**What needs to be done:** Each line below should be repeated exactly as written, with no pictures carried over.

**Provided data:**
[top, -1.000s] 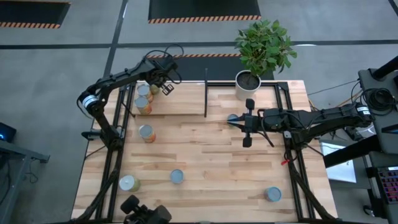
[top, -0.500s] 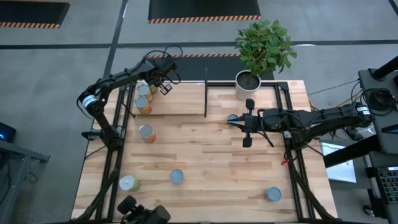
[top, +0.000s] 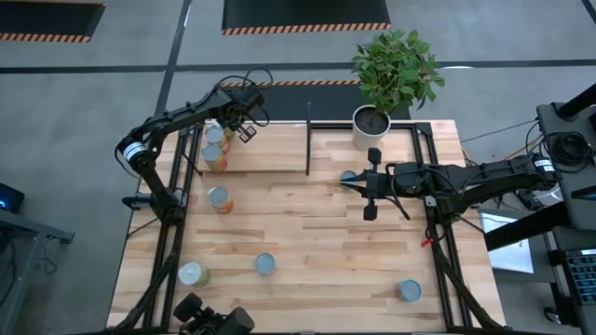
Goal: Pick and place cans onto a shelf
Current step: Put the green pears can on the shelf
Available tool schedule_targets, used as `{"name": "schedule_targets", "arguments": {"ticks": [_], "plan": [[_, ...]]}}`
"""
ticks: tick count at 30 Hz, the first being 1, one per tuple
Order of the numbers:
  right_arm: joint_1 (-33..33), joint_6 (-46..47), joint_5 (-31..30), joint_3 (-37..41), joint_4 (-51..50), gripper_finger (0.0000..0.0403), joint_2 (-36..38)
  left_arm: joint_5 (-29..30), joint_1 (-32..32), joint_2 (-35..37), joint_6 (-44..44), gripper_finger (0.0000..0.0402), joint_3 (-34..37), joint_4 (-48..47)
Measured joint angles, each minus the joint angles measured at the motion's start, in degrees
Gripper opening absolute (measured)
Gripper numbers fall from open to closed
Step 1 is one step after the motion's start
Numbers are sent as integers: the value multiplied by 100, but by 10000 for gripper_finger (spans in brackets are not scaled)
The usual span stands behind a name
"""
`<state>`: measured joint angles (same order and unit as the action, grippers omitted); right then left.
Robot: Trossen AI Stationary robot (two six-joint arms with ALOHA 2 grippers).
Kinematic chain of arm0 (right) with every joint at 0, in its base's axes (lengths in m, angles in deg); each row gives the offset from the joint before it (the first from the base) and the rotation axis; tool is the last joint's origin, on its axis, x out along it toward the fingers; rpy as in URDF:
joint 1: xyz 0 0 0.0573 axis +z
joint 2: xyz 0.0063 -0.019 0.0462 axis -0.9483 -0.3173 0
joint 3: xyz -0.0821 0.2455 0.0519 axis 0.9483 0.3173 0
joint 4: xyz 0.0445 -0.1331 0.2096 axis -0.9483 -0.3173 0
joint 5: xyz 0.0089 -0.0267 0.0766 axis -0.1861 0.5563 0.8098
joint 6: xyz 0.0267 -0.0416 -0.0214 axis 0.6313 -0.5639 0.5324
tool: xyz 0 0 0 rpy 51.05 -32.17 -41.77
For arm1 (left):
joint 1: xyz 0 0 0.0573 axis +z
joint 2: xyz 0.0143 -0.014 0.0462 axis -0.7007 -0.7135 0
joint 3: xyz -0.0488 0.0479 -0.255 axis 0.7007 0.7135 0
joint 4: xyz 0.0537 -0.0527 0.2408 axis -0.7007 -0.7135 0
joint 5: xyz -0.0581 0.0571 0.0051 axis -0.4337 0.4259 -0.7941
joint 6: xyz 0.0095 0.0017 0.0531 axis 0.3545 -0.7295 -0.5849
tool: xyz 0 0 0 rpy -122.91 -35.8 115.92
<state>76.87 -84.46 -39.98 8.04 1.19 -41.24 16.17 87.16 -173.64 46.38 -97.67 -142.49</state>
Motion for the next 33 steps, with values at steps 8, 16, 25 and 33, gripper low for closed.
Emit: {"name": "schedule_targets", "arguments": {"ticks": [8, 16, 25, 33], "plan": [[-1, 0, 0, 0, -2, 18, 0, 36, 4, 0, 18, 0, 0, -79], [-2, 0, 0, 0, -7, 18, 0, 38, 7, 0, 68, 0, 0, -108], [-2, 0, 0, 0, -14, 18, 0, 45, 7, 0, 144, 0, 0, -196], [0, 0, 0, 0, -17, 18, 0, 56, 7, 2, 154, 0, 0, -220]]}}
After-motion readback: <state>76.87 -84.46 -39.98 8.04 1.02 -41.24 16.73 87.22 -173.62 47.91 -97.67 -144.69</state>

**Answer to the problem:**
[top, -1.000s] 
[top, -0.500s] 
[top, +0.000s] 
Goal: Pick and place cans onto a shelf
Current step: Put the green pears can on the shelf
Available tool schedule_targets, used as `{"name": "schedule_targets", "arguments": {"ticks": [_], "plan": [[_, ...]]}}`
"""
ticks: tick count at 30 Hz, the first being 1, one per tuple
Order of the numbers:
  right_arm: joint_1 (-33..33), joint_6 (-46..47), joint_5 (-31..30), joint_3 (-37..41), joint_4 (-51..50), gripper_finger (0.0000..0.0403), joint_2 (-36..38)
  left_arm: joint_5 (-29..30), joint_1 (-32..32), joint_2 (-35..37), joint_6 (-44..44), gripper_finger (0.0000..0.0402), joint_3 (-34..37), joint_4 (-48..47)
Measured joint angles, each minus the joint angles measured at the motion's start, in degrees
Gripper opening absolute (measured)
Gripper numbers fall from open to closed
Step 1 is one step after the motion's start
Numbers are sent as integers: the value multiplied by 100, but by 10000 for gripper_finger (spans in brackets are not scaled)
The usual span stands behind a name
"""
`<state>`: measured joint angles (same order and unit as the action, grippers omitted); right then left.
Robot: Trossen AI Stationary robot (two six-joint arms with ALOHA 2 grippers).
Kinematic chain of arm0 (right) with every joint at 0, in its base's axes (lengths in m, angles in deg); each row gives the offset from the joint before it (the first from the base) and the rotation axis; tool is the last joint's origin, on its axis, x out along it toward the fingers; rpy as in URDF:
joint 1: xyz 0 0 0.0573 axis +z
joint 2: xyz 0.0063 -0.019 0.0462 axis -0.9483 -0.3173 0
joint 3: xyz -0.0821 0.2455 0.0519 axis 0.9483 0.3173 0
joint 4: xyz 0.0445 -0.1331 0.2096 axis -0.9483 -0.3173 0
joint 5: xyz 0.0089 -0.0267 0.0766 axis -0.1861 0.5563 0.8098
joint 6: xyz 0.0267 -0.0416 -0.0214 axis 0.6313 -0.5639 0.5324
tool: xyz 0 0 0 rpy 51.05 -32.17 -41.77
For arm1 (left):
joint 1: xyz 0 0 0.0573 axis +z
joint 2: xyz 0.0143 -0.014 0.0462 axis -0.7007 -0.7135 0
joint 3: xyz -0.0488 0.0479 -0.255 axis 0.7007 0.7135 0
joint 4: xyz 0.0537 -0.0527 0.2408 axis -0.7007 -0.7135 0
joint 5: xyz -0.0581 0.0571 0.0051 axis -0.4337 0.4259 -0.7941
joint 6: xyz 0.0095 0.0017 0.0531 axis 0.3545 -0.7295 -0.5849
tool: xyz 0 0 0 rpy -122.91 -35.8 115.92
<state>76.87 -84.46 -39.98 8.04 1.19 -41.24 16.17 87.16 -173.64 46.38 -97.67 -142.49</state>
Motion for the next 33 steps, with values at steps 8, 16, 25 and 33, gripper low for closed.
Emit: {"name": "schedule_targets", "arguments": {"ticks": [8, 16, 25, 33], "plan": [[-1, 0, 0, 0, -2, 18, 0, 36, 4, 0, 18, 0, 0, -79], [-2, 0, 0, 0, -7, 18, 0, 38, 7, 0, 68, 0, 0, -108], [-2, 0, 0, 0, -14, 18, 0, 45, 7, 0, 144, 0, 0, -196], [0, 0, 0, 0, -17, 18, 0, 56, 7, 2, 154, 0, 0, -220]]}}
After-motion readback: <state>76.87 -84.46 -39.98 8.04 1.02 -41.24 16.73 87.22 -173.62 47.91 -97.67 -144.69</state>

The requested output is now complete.